Pick each line containing "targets" out of the records.

*** Opening of Provided records ***

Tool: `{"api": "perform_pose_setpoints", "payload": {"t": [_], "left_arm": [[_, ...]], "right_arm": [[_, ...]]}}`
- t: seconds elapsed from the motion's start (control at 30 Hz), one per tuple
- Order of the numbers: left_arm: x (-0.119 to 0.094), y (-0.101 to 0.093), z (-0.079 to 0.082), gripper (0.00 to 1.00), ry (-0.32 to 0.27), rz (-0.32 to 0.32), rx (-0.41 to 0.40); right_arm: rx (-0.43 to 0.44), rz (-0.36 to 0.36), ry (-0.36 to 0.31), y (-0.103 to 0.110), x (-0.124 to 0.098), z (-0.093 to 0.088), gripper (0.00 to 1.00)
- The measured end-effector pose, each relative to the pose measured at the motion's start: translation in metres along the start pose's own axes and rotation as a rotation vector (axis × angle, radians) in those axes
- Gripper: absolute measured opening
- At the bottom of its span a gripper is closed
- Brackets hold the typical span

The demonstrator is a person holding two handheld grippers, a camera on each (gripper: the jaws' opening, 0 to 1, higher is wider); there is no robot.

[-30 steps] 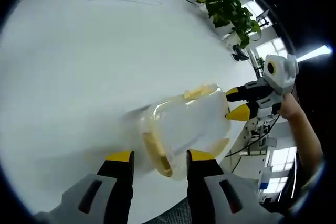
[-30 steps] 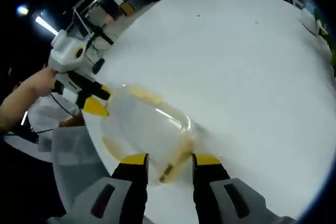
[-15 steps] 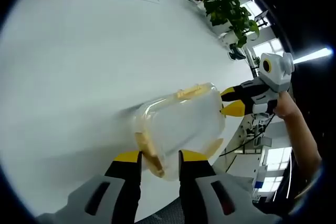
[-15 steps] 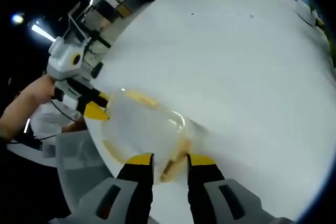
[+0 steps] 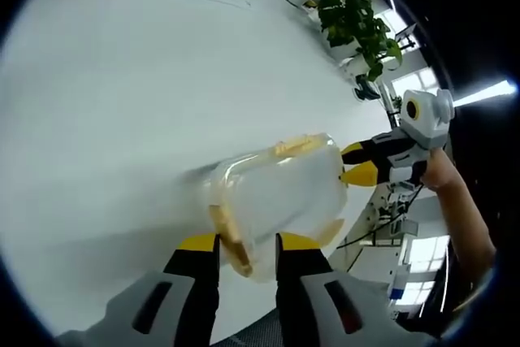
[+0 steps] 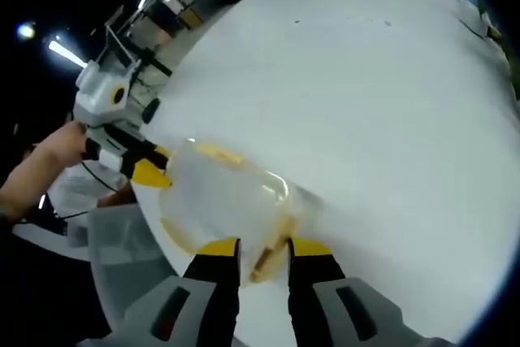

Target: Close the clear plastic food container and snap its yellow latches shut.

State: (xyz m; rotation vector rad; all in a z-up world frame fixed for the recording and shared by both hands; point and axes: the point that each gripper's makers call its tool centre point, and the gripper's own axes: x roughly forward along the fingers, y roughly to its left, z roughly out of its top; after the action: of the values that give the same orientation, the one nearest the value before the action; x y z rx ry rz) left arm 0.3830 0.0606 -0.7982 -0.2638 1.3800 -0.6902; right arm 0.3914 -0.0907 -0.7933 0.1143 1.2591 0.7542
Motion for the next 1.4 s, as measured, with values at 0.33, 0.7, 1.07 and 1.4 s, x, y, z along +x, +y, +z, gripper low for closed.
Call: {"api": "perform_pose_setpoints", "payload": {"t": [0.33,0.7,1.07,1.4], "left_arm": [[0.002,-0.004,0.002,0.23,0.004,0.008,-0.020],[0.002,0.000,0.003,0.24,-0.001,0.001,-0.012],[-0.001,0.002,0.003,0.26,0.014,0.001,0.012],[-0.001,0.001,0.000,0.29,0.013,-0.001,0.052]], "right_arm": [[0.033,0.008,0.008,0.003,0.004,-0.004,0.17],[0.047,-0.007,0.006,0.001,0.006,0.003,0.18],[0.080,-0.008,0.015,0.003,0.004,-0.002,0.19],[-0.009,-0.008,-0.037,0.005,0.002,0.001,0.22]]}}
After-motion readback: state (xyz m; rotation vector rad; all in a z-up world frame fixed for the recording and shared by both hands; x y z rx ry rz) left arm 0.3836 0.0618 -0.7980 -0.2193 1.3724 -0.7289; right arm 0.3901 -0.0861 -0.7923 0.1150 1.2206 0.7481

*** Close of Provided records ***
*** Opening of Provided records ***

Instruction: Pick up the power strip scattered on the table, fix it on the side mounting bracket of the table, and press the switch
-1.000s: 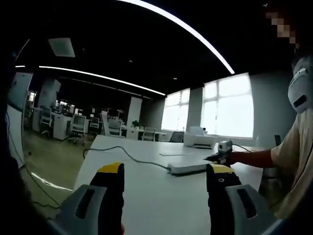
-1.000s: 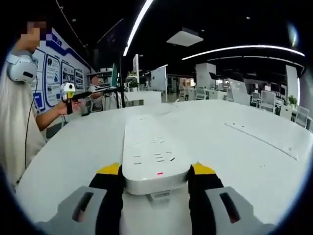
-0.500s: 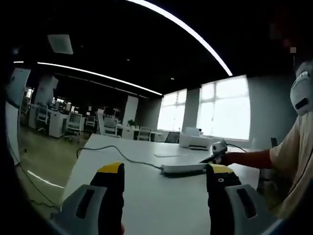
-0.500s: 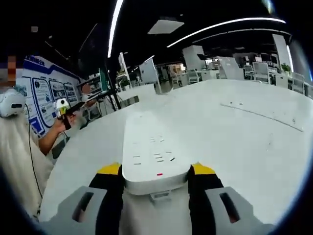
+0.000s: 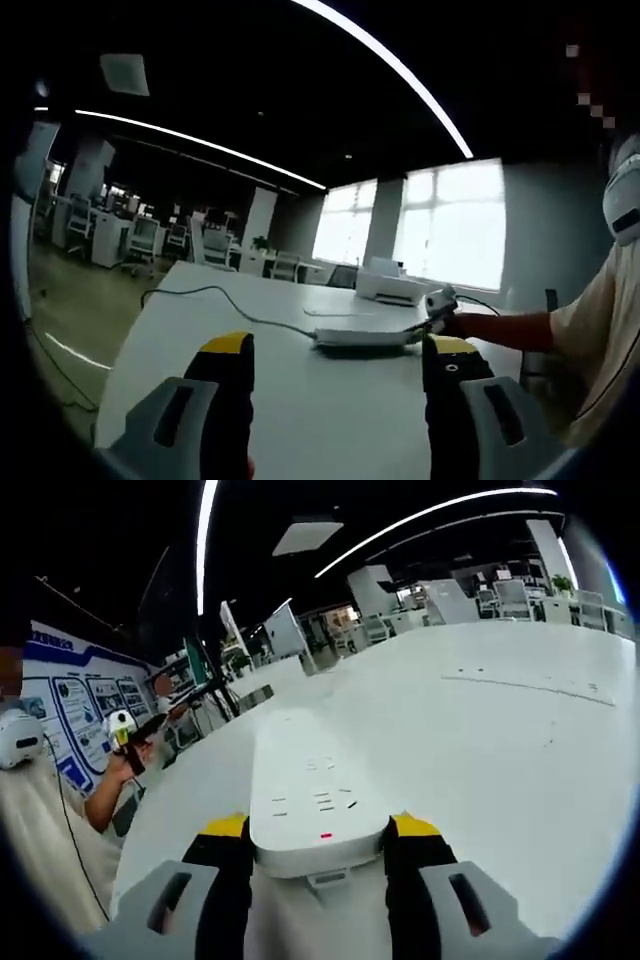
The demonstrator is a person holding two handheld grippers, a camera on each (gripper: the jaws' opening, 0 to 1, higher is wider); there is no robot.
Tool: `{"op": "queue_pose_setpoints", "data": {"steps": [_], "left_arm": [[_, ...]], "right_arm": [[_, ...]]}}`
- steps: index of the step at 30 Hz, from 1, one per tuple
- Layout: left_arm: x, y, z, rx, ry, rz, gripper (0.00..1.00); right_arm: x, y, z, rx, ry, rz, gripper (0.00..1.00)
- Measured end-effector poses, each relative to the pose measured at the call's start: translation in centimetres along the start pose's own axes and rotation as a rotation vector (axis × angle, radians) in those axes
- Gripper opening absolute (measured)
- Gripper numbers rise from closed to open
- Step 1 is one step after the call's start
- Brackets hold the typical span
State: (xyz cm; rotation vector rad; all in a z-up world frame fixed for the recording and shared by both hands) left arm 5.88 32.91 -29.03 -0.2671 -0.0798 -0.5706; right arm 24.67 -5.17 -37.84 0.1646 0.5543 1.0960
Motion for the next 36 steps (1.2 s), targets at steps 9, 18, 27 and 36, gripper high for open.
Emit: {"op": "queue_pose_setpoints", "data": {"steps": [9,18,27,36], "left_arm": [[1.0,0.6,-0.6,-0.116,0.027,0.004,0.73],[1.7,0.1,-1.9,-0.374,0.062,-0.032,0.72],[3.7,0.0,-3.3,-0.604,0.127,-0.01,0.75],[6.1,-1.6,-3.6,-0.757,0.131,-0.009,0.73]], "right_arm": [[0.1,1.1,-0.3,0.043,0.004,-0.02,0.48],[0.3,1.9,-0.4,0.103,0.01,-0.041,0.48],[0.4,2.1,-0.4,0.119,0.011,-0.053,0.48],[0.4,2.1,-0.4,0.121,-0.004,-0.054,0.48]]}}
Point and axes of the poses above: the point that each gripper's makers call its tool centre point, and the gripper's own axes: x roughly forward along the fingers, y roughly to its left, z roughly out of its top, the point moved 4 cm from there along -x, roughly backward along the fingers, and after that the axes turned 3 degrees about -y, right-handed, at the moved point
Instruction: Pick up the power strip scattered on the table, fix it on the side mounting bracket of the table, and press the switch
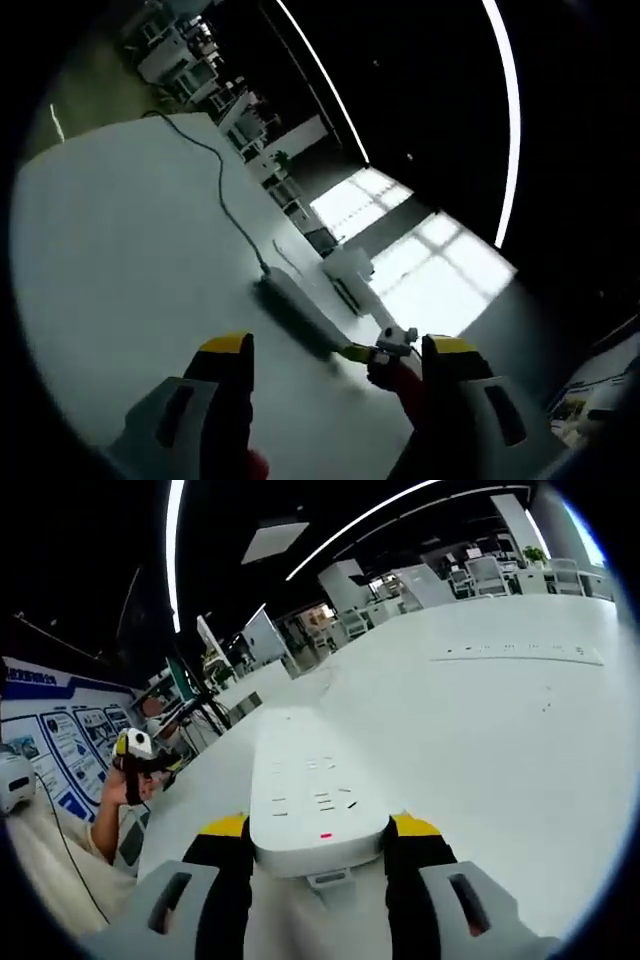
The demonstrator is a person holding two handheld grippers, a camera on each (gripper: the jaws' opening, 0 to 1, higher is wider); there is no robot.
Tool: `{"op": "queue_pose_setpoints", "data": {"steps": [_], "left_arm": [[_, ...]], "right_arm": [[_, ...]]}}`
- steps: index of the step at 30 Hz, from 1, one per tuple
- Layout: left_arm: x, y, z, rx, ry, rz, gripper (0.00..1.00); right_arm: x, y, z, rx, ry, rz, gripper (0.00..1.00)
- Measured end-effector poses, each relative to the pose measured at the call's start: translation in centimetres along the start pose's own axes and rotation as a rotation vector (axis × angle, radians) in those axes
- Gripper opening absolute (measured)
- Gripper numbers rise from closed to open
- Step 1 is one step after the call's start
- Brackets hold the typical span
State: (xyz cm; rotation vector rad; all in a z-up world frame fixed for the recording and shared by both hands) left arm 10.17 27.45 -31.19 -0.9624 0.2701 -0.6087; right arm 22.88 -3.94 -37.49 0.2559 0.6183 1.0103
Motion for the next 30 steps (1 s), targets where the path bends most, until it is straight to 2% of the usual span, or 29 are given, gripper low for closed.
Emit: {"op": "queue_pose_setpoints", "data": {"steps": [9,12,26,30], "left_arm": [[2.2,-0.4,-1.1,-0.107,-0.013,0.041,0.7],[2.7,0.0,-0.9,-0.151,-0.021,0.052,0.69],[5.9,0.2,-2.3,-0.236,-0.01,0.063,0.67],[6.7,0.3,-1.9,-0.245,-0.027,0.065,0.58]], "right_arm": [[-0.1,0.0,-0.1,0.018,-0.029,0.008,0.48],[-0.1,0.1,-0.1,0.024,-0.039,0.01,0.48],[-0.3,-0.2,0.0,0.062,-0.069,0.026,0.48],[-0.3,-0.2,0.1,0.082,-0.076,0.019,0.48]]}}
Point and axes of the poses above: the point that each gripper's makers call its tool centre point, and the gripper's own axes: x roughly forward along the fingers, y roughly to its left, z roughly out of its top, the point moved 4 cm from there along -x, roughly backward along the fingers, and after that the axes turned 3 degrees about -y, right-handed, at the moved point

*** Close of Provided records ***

*Task result*
Motion for the next 36 steps (1.2 s), targets at steps 9, 18, 27 and 36, gripper high for open.
Motion for the next 30 steps (1 s), targets where the path bends most, until it is straight to 2% of the usual span, or 29 are given, gripper low for closed.

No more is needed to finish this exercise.